The `ExtractPIPs()` function returns the posterior inclusion probabilities, which are then sorted in descending order to identify the most important exposures.

8. Dynamic Threshold Calculation
Next, we calculate the dynamic threshold for model inclusion. This threshold is based on the coefficient of variation (CV) of the response variable (QI) and the sample size.

```{r}
# Calculate the dynamic threshold for model inclusion
pipThresh_fn <- calculate_pip_threshold(
  absCV = sd(bkmrAnalysisData_df$QI) / mean(bkmrAnalysisData_df$QI),  # Coefficient of variation
  sampSize = length(bkmrAnalysisData_df$QI)  # Sample size
)

# Display the threshold
pipThresh_fn
```

This function computes the threshold for the PIPs using the coefficient of variation of the response variable and the sample size.

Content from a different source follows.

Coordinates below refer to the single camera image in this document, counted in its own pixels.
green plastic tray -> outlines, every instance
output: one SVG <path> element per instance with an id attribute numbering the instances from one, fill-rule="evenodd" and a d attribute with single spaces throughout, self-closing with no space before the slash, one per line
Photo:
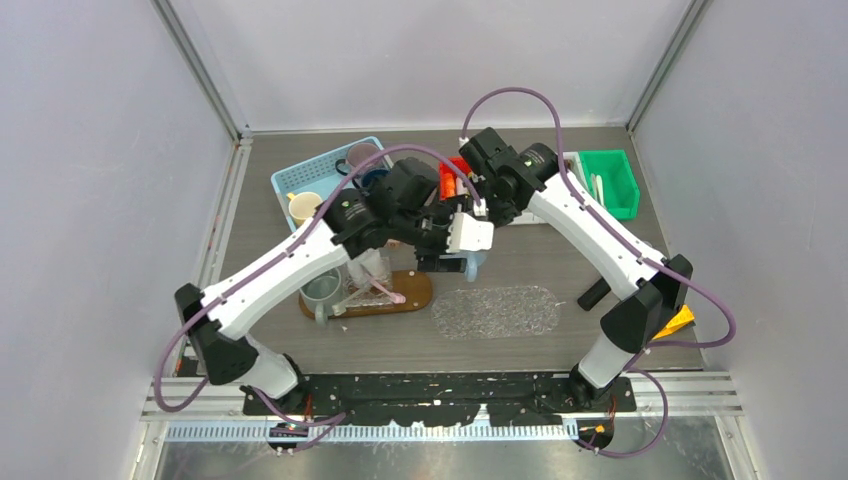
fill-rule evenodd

## 9. Interpretation of Results
Finally, we compare the PIPs with the threshold to identify the variables (metals) that have a significant effect on the response variable.

```{r}
# Identify exposures with PIPs greater than the threshold
significant_exposures <- pipFit %>%
  filter(PIP > pipThresh_fn)

# Display significant exposures
significant_exposures
```

This step filters the exposures whose posterior inclusion probabilities exceed the dynamic threshold, indicating that these variables are significant predictors of the outcome.



# Conclusion
This vignette demonstrates the complete workflow for using Bayesian Kernel Machine Regression (BKMR) to analyze the relationship between various metal exposures and an outcome of interest (e.g., IQ score). Additionally, we computed a dynamic threshold for model inclusion, which adjusts the threshold based on the coefficient of variation and the sample size.